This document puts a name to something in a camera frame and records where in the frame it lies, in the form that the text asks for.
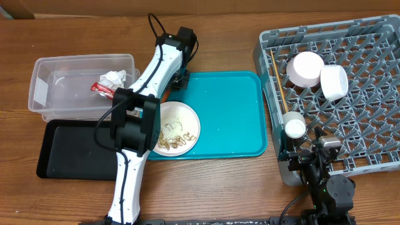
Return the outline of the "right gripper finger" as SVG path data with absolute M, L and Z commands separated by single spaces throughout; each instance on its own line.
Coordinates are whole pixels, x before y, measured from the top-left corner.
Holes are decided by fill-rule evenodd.
M 323 131 L 323 129 L 321 128 L 321 127 L 319 127 L 319 126 L 316 126 L 315 128 L 314 128 L 314 133 L 315 133 L 315 136 L 317 137 L 317 138 L 320 138 L 321 136 L 326 136 L 327 134 Z
M 278 153 L 278 161 L 290 160 L 290 153 L 293 151 L 292 139 L 287 136 L 285 130 L 281 131 L 281 142 Z

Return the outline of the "white cup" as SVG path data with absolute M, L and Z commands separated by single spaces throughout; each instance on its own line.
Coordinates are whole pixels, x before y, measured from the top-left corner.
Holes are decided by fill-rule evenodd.
M 303 115 L 297 111 L 289 111 L 282 116 L 284 131 L 289 138 L 299 139 L 306 133 L 306 122 Z

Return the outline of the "white plate with food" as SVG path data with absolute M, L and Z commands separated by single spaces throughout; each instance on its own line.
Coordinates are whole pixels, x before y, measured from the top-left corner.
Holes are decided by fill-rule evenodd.
M 177 157 L 189 152 L 196 144 L 199 139 L 201 132 L 201 125 L 196 112 L 189 107 L 187 104 L 177 101 L 164 102 L 160 105 L 160 113 L 165 110 L 177 109 L 180 112 L 180 119 L 184 128 L 184 133 L 189 132 L 190 134 L 197 137 L 195 141 L 189 141 L 186 145 L 178 147 L 177 149 L 171 148 L 167 150 L 161 148 L 156 144 L 154 152 L 161 156 L 166 157 Z

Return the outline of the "pink and white bowl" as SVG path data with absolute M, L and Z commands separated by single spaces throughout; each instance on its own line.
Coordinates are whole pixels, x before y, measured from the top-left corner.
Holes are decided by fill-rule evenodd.
M 322 57 L 314 52 L 305 51 L 297 54 L 288 62 L 286 73 L 294 85 L 311 88 L 319 84 L 323 66 Z

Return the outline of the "white tissue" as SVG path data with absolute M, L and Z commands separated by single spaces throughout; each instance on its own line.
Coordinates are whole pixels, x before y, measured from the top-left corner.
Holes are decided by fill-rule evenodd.
M 99 78 L 99 84 L 115 91 L 117 88 L 124 88 L 126 81 L 126 71 L 109 71 Z

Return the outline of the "red snack wrapper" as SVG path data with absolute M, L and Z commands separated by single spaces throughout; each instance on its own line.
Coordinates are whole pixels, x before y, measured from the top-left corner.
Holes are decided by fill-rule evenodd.
M 91 91 L 95 91 L 108 99 L 113 99 L 113 97 L 114 97 L 114 90 L 112 90 L 111 88 L 106 87 L 102 84 L 99 84 L 98 82 L 95 82 L 91 86 Z

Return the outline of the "wooden chopstick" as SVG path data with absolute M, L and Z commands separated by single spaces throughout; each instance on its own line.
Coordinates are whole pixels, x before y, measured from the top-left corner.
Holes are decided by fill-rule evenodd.
M 273 65 L 273 68 L 274 68 L 274 73 L 276 75 L 277 84 L 278 84 L 278 87 L 279 87 L 279 92 L 280 92 L 281 99 L 282 99 L 282 105 L 284 107 L 284 112 L 287 113 L 288 112 L 288 106 L 287 106 L 286 99 L 285 99 L 285 96 L 284 96 L 283 88 L 282 88 L 282 85 L 281 85 L 281 80 L 279 78 L 279 73 L 278 73 L 278 69 L 277 69 L 277 66 L 276 66 L 276 60 L 275 60 L 275 57 L 274 57 L 272 49 L 270 49 L 270 54 L 271 54 L 271 58 L 272 58 L 272 65 Z

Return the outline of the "orange carrot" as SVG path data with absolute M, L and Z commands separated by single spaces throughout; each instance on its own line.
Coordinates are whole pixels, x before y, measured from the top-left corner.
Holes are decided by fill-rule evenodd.
M 166 102 L 168 100 L 168 97 L 169 97 L 170 93 L 171 93 L 170 89 L 167 89 L 167 90 L 165 90 L 163 92 L 162 98 L 161 98 L 161 103 L 164 103 L 164 102 Z

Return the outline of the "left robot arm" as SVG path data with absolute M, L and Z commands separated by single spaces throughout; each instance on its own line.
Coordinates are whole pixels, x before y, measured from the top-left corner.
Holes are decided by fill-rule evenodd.
M 111 208 L 103 224 L 137 224 L 144 166 L 161 132 L 160 105 L 167 89 L 186 89 L 190 77 L 186 66 L 198 50 L 192 29 L 156 37 L 154 56 L 143 75 L 129 88 L 117 88 L 112 108 L 109 150 L 117 156 L 116 185 Z

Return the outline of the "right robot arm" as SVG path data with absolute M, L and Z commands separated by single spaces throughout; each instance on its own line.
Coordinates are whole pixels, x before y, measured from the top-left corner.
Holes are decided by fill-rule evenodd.
M 289 171 L 299 172 L 307 190 L 292 200 L 282 211 L 278 224 L 355 224 L 349 215 L 353 208 L 355 182 L 343 175 L 330 175 L 328 164 L 339 155 L 341 141 L 326 134 L 320 127 L 314 128 L 315 140 L 310 151 L 295 151 L 293 139 L 281 132 L 278 160 L 287 161 Z M 305 209 L 298 217 L 286 217 L 288 209 L 298 200 L 309 195 L 313 208 Z

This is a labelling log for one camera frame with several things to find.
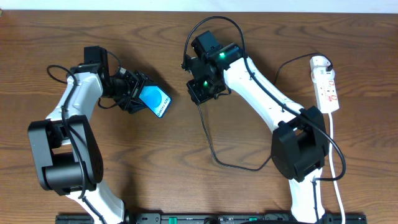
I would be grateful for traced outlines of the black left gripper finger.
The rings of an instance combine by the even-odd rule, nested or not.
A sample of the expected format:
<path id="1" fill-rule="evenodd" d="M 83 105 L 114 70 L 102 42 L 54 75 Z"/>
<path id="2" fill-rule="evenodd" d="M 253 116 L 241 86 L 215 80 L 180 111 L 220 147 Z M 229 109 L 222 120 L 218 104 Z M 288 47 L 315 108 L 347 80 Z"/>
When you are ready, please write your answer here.
<path id="1" fill-rule="evenodd" d="M 129 114 L 134 114 L 140 110 L 146 109 L 147 105 L 142 101 L 128 100 L 126 103 L 126 111 Z"/>
<path id="2" fill-rule="evenodd" d="M 139 86 L 152 86 L 153 81 L 143 72 L 135 70 L 134 78 L 138 82 Z"/>

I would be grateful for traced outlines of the blue Galaxy smartphone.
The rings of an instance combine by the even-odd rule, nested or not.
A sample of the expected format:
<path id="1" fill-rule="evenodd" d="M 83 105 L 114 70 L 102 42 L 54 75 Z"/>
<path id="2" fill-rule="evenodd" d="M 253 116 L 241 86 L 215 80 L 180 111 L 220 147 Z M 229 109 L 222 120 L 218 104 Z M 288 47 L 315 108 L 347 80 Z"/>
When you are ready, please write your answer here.
<path id="1" fill-rule="evenodd" d="M 162 118 L 172 103 L 171 97 L 158 86 L 145 86 L 139 99 L 158 117 Z"/>

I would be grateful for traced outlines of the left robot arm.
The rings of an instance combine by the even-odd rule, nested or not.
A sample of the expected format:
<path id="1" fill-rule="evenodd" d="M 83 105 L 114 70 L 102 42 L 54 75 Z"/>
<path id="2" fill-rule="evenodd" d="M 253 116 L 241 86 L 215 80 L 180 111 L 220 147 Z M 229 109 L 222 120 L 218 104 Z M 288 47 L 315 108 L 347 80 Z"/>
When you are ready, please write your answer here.
<path id="1" fill-rule="evenodd" d="M 93 110 L 102 98 L 115 101 L 129 113 L 145 108 L 138 98 L 152 80 L 143 72 L 118 67 L 110 75 L 108 52 L 85 47 L 84 61 L 65 72 L 66 89 L 55 109 L 33 121 L 28 137 L 40 186 L 78 203 L 94 223 L 135 223 L 125 202 L 103 179 L 104 165 L 90 126 Z"/>

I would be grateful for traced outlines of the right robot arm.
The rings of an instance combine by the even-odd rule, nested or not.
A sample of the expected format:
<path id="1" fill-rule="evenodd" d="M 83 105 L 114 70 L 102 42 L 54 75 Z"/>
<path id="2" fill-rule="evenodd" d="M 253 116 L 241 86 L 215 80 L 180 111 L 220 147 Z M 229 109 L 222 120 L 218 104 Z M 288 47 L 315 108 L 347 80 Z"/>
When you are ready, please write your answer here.
<path id="1" fill-rule="evenodd" d="M 292 215 L 302 223 L 320 221 L 325 210 L 317 180 L 328 154 L 321 111 L 315 106 L 305 109 L 286 97 L 238 44 L 223 46 L 206 31 L 191 46 L 196 55 L 186 55 L 182 67 L 193 75 L 187 83 L 192 101 L 201 105 L 226 89 L 239 94 L 271 131 L 270 157 L 289 181 Z"/>

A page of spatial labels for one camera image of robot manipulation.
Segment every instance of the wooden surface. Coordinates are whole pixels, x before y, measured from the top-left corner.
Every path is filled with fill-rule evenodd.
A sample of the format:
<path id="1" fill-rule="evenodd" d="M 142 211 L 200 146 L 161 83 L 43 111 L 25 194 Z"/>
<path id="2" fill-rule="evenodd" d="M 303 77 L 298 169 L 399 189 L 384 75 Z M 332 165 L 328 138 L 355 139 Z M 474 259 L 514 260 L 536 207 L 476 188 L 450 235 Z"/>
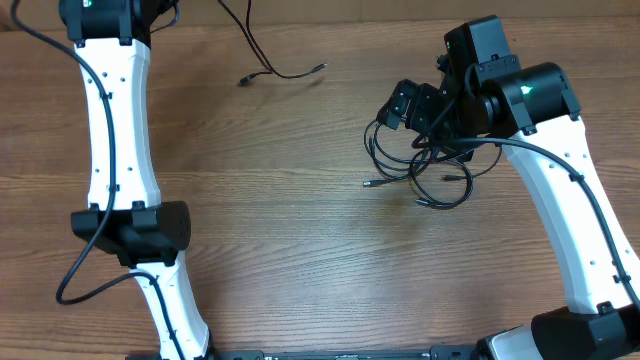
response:
<path id="1" fill-rule="evenodd" d="M 0 0 L 9 10 L 12 0 Z M 58 15 L 59 0 L 29 0 L 20 5 L 20 16 L 41 30 L 64 29 Z M 243 19 L 247 0 L 226 0 Z M 637 0 L 257 0 L 253 2 L 256 24 L 336 23 L 398 20 L 474 19 L 497 14 L 504 18 L 575 16 L 637 16 Z M 216 0 L 180 1 L 179 26 L 232 24 Z M 166 24 L 169 12 L 157 24 Z"/>
<path id="2" fill-rule="evenodd" d="M 459 21 L 256 27 L 278 68 L 330 66 L 299 81 L 258 78 L 237 29 L 176 28 L 154 41 L 148 86 L 164 200 L 185 200 L 200 311 L 225 349 L 408 349 L 472 343 L 563 306 L 558 266 L 531 199 L 502 161 L 452 211 L 414 204 L 378 175 L 362 131 L 397 81 L 439 82 L 433 57 Z M 504 21 L 524 66 L 554 61 L 584 109 L 589 145 L 622 227 L 640 244 L 638 18 Z M 52 33 L 64 39 L 61 32 Z M 122 359 L 157 349 L 137 285 L 62 307 L 54 292 L 83 242 L 69 214 L 90 174 L 78 66 L 0 34 L 0 358 Z M 408 131 L 385 132 L 407 155 Z M 472 170 L 494 149 L 479 151 Z M 424 180 L 453 198 L 460 185 Z M 67 296 L 122 274 L 92 253 Z"/>

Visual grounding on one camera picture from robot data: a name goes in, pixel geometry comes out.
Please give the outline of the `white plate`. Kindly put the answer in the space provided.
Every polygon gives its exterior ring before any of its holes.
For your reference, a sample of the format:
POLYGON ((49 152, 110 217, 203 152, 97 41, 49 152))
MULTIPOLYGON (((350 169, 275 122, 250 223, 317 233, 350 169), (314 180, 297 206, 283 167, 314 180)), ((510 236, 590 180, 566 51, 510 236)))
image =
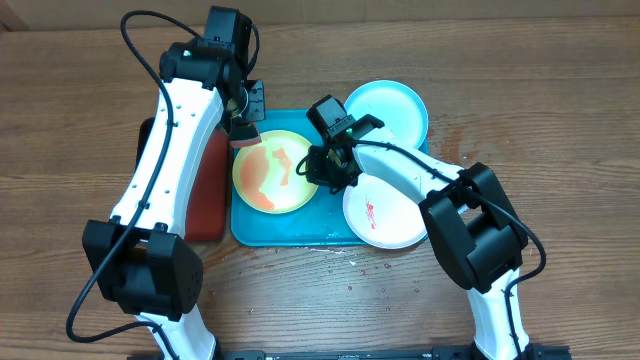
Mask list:
POLYGON ((418 206, 385 181, 360 174, 343 195, 350 229, 367 244, 389 250, 412 246, 427 237, 418 206))

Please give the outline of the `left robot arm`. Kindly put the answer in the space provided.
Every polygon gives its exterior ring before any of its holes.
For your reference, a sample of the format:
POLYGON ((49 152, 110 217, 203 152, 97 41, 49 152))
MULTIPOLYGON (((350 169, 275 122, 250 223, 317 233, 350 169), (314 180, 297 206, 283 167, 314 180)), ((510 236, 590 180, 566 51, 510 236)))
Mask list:
POLYGON ((188 205, 207 144, 217 128, 242 145, 259 138, 252 104, 264 96, 248 80, 257 60, 245 45, 175 43, 150 73, 157 111, 133 177, 108 221, 90 220, 82 246, 92 275, 66 320, 67 336, 90 343, 147 328, 162 359, 212 359, 215 336, 197 306, 203 262, 185 241, 188 205), (92 287, 135 321, 93 336, 73 329, 92 287))

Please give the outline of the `green and orange sponge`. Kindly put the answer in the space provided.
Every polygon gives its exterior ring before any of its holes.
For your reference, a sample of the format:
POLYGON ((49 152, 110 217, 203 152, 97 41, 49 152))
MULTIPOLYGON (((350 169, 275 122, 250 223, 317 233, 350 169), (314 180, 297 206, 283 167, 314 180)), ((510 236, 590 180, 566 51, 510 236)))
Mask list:
POLYGON ((228 137, 230 146, 233 148, 249 147, 261 142, 259 130, 254 123, 232 122, 228 137))

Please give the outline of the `yellow-green plate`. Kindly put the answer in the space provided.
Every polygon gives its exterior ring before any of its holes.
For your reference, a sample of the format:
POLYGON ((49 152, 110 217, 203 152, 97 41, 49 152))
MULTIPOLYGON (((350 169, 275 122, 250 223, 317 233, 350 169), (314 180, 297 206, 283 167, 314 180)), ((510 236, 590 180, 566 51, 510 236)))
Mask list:
POLYGON ((240 148, 232 168, 232 180, 240 198, 267 214, 284 214, 305 205, 318 186, 298 175, 296 167, 311 143, 286 130, 261 134, 261 142, 240 148))

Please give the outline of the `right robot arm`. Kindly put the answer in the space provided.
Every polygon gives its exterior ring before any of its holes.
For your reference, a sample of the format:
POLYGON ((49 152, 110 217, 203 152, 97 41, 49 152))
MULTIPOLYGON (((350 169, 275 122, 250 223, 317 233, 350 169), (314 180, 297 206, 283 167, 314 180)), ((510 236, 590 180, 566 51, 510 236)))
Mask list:
POLYGON ((385 184, 380 199, 403 195, 416 213, 444 273, 466 291, 475 354, 522 359, 530 340, 521 320, 522 252, 534 236, 521 222, 495 173, 442 163, 386 128, 326 135, 296 165, 308 181, 343 190, 365 177, 385 184))

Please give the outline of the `light blue plate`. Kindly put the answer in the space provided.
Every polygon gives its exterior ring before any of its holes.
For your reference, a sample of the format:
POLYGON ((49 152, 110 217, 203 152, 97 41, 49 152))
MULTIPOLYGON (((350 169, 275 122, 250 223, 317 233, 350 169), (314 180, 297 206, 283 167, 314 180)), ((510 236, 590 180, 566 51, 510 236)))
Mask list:
POLYGON ((382 120, 397 138, 426 151, 429 117, 421 97, 407 85, 392 80, 365 83, 346 100, 348 114, 370 114, 382 120))

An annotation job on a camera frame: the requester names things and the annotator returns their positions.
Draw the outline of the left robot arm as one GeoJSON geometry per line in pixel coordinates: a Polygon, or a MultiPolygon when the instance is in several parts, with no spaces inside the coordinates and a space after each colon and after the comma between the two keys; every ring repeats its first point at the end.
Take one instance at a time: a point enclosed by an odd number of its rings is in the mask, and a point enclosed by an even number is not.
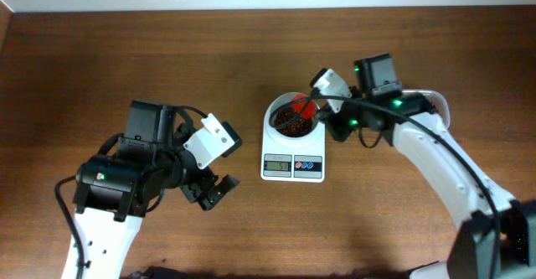
{"type": "Polygon", "coordinates": [[[126,129],[106,140],[96,155],[82,163],[70,213],[58,182],[54,195],[70,228],[71,242],[64,278],[118,278],[145,216],[169,189],[211,210],[239,184],[219,178],[209,165],[226,158],[242,140],[226,121],[202,113],[200,128],[189,106],[136,100],[126,129]]]}

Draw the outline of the orange measuring scoop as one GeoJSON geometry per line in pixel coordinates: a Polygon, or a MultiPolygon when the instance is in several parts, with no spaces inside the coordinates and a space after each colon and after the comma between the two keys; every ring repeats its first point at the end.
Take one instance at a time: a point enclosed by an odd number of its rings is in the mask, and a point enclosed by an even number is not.
{"type": "Polygon", "coordinates": [[[317,106],[314,101],[305,94],[297,94],[292,100],[292,109],[300,118],[311,120],[317,112],[317,106]]]}

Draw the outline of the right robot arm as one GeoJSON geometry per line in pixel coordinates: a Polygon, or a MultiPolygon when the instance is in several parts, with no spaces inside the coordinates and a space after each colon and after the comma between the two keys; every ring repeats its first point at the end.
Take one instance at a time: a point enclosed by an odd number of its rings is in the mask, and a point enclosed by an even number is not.
{"type": "Polygon", "coordinates": [[[490,179],[457,144],[430,99],[406,90],[389,54],[354,63],[358,85],[350,87],[331,69],[311,82],[323,99],[322,121],[343,142],[364,127],[405,156],[446,206],[457,235],[446,261],[408,271],[408,278],[533,278],[535,203],[521,203],[490,179]]]}

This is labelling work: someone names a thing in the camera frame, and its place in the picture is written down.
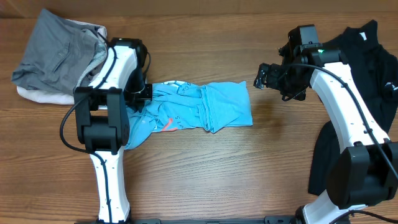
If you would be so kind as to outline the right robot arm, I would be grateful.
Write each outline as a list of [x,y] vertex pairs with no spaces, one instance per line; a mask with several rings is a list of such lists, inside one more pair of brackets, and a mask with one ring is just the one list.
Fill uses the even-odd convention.
[[281,64],[262,63],[254,86],[280,91],[282,99],[304,100],[313,89],[325,106],[340,144],[326,189],[293,216],[265,217],[266,223],[347,223],[351,215],[394,198],[397,144],[375,122],[337,47],[319,42],[314,25],[298,26],[279,49]]

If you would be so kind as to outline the light blue printed t-shirt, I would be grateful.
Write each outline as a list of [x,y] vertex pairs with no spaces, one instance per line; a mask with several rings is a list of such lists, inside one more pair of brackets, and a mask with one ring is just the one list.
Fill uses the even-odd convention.
[[193,128],[216,133],[225,127],[253,125],[245,81],[156,83],[152,100],[145,102],[141,110],[128,107],[127,115],[130,134],[126,150],[138,147],[152,133]]

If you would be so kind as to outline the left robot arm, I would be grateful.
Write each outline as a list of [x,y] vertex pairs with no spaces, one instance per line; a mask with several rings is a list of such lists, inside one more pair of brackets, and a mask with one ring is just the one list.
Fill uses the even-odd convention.
[[99,194],[96,223],[131,223],[123,155],[129,139],[127,108],[141,110],[152,99],[147,83],[147,47],[140,39],[113,38],[103,69],[88,87],[76,88],[78,140],[95,168]]

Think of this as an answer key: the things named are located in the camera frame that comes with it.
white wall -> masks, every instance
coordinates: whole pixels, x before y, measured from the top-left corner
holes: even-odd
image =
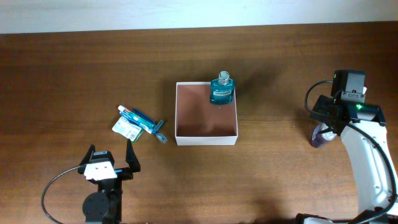
[[[0,0],[0,33],[398,20],[398,0]]]

brown wooden surface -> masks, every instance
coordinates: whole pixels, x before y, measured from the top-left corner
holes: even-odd
[[[164,145],[144,133],[142,171],[123,183],[125,223],[238,223],[312,213],[356,215],[358,199],[340,139],[314,149],[304,110],[308,88],[336,69],[367,73],[367,102],[380,104],[398,164],[398,23],[0,35],[0,223],[51,223],[40,195],[78,165],[89,145],[125,166],[126,139],[112,132],[117,105],[167,119]],[[235,146],[178,147],[175,83],[236,80]],[[310,96],[329,94],[331,85]],[[96,191],[76,172],[46,196],[49,212],[83,223]]]

cardboard box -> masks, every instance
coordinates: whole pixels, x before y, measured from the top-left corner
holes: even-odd
[[[178,82],[175,140],[179,146],[234,145],[238,138],[236,93],[232,103],[212,105],[210,82]]]

cable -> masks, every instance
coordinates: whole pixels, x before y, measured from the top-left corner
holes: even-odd
[[[307,94],[305,95],[305,99],[304,99],[304,107],[305,107],[305,109],[307,109],[310,113],[315,113],[317,115],[324,116],[324,117],[330,118],[330,119],[332,119],[334,121],[337,121],[337,122],[339,122],[339,123],[341,123],[341,124],[343,124],[345,126],[348,126],[348,127],[352,128],[352,129],[354,129],[355,131],[359,132],[360,134],[362,134],[364,137],[369,139],[372,144],[374,144],[376,149],[379,151],[381,157],[383,158],[384,163],[386,164],[386,167],[387,167],[387,170],[388,170],[388,173],[389,173],[389,177],[390,177],[390,181],[391,181],[391,188],[392,188],[390,203],[388,204],[388,206],[386,208],[383,208],[382,210],[380,210],[378,212],[375,212],[374,215],[372,215],[371,217],[365,218],[364,220],[358,220],[356,222],[348,222],[348,224],[362,224],[362,223],[370,222],[371,220],[377,219],[377,218],[381,217],[382,215],[385,215],[394,206],[394,204],[395,204],[395,202],[397,200],[397,188],[396,188],[396,180],[395,180],[395,177],[394,177],[394,172],[392,170],[391,164],[390,164],[390,162],[388,160],[388,157],[387,157],[386,153],[382,150],[382,148],[379,145],[379,143],[377,143],[377,141],[374,140],[366,132],[364,132],[363,130],[357,128],[356,126],[354,126],[354,125],[352,125],[350,123],[347,123],[345,121],[340,121],[340,120],[338,120],[335,117],[332,117],[330,115],[321,114],[321,113],[318,113],[318,112],[310,110],[310,108],[308,107],[308,104],[307,104],[308,95],[310,94],[312,89],[314,89],[317,85],[320,85],[322,83],[333,83],[333,81],[324,80],[324,81],[320,81],[320,82],[314,84],[313,86],[311,86],[311,88],[307,91]],[[341,92],[341,90],[337,91],[335,93],[335,95],[333,96],[334,100],[336,99],[337,94],[339,92]]]
[[[48,213],[47,209],[45,209],[45,206],[44,206],[44,196],[45,196],[45,193],[47,192],[47,190],[49,189],[49,187],[50,187],[58,178],[60,178],[62,175],[66,174],[66,173],[69,173],[70,171],[73,171],[73,170],[78,169],[78,168],[80,168],[80,167],[84,167],[84,166],[76,166],[76,167],[74,167],[74,168],[71,168],[71,169],[68,169],[68,170],[66,170],[66,171],[63,171],[63,172],[62,172],[61,174],[59,174],[58,176],[54,177],[54,179],[52,179],[52,180],[47,184],[47,186],[45,186],[45,188],[44,188],[44,190],[43,190],[43,193],[42,193],[42,209],[43,209],[43,212],[45,213],[45,215],[46,215],[49,219],[51,219],[51,221],[53,221],[53,222],[55,222],[55,223],[63,224],[62,222],[60,222],[60,221],[54,219],[54,217],[52,217],[52,216]]]

teal bottle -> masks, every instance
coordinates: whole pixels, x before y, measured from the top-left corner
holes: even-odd
[[[225,105],[232,102],[235,92],[235,81],[229,78],[228,72],[220,72],[218,79],[211,81],[210,85],[210,103]]]

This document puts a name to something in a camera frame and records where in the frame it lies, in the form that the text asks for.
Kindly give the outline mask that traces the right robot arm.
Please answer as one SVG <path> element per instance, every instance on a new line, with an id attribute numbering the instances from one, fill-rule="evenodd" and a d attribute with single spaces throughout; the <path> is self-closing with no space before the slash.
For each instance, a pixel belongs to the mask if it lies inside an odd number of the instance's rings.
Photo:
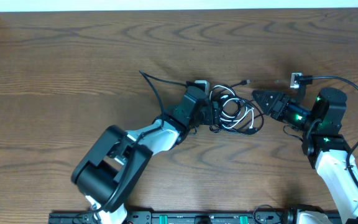
<path id="1" fill-rule="evenodd" d="M 358 168 L 339 132 L 346 94 L 323 88 L 311 110 L 280 91 L 254 90 L 252 97 L 267 116 L 302 131 L 303 153 L 329 189 L 342 222 L 358 223 Z"/>

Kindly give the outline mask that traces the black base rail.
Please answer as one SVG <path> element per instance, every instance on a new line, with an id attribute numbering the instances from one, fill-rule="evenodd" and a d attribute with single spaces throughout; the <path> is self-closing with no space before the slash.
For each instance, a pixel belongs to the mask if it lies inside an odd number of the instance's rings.
<path id="1" fill-rule="evenodd" d="M 276 210 L 261 205 L 253 211 L 241 212 L 155 212 L 153 210 L 129 210 L 104 218 L 102 214 L 85 212 L 52 212 L 48 224 L 122 223 L 122 224 L 248 224 L 248 223 L 295 223 L 295 210 Z"/>

[The problem] Search the material for the word "traced". Each line where it is found must be copied.

[Answer to this exercise]
I would be grateful for traced outlines of the black left gripper finger.
I would be grateful for traced outlines of the blue Galaxy smartphone.
I would be grateful for traced outlines of the left robot arm.
I would be grateful for traced outlines of the right robot arm.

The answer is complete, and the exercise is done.